- EXERCISE:
Count the lines in the listing below that contain the word "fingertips" and report that number alone.

--*--

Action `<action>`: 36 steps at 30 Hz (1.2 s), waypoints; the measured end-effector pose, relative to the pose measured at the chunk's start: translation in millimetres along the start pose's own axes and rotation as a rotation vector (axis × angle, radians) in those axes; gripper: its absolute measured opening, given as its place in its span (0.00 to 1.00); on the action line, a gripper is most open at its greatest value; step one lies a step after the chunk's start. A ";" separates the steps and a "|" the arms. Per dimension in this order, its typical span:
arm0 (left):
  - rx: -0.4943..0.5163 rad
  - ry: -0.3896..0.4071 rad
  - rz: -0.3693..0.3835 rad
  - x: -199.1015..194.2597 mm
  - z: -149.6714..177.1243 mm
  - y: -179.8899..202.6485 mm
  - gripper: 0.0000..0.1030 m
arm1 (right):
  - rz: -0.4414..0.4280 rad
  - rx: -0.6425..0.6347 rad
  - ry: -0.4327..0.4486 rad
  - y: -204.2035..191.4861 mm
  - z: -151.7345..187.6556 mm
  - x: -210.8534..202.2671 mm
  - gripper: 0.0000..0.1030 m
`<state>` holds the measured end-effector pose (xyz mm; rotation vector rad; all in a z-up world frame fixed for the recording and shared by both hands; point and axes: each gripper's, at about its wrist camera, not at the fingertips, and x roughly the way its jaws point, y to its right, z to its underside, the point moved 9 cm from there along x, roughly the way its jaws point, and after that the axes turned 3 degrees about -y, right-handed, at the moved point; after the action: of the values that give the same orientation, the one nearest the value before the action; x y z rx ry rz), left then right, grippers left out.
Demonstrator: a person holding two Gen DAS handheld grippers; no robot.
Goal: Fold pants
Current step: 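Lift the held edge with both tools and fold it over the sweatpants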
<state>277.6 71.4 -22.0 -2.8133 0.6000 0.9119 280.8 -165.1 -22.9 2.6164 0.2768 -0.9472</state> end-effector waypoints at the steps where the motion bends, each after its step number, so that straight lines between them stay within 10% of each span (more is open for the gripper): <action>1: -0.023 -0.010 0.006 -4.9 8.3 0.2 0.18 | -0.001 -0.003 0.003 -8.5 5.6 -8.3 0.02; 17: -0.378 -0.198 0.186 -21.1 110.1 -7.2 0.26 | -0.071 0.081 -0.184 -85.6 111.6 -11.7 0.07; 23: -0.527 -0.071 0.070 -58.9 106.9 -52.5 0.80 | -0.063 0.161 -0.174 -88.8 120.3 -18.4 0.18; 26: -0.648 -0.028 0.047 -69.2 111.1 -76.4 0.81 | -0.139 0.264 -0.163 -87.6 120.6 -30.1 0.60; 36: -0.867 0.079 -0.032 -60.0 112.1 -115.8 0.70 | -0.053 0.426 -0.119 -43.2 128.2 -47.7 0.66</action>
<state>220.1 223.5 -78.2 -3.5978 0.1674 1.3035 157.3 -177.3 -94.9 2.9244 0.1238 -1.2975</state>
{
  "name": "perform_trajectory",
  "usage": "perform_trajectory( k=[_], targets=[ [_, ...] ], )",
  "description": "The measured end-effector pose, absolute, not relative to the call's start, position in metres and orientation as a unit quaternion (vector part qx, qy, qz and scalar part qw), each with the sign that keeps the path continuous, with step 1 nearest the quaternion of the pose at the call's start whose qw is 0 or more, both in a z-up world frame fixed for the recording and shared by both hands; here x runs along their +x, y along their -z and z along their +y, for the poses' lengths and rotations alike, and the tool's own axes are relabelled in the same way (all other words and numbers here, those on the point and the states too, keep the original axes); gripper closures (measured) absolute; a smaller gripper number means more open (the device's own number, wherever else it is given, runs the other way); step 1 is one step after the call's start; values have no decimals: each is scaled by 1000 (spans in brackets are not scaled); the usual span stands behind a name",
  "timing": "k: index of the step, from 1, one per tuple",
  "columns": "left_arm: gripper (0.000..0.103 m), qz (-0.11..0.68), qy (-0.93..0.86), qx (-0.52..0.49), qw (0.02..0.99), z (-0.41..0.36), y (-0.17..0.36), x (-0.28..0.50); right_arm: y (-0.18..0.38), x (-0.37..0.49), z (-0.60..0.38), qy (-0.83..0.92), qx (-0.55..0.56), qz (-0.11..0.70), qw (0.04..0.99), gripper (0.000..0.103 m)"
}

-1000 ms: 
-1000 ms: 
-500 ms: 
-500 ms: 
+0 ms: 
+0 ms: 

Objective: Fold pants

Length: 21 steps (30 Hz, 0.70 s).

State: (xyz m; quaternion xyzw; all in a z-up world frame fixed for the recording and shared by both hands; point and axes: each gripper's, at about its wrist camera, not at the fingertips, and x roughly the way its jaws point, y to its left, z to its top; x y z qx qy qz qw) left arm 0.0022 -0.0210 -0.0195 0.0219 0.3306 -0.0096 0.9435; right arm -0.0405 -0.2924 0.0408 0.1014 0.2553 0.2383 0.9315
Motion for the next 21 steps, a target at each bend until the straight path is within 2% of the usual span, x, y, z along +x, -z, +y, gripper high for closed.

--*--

- OUTPUT BELOW:
2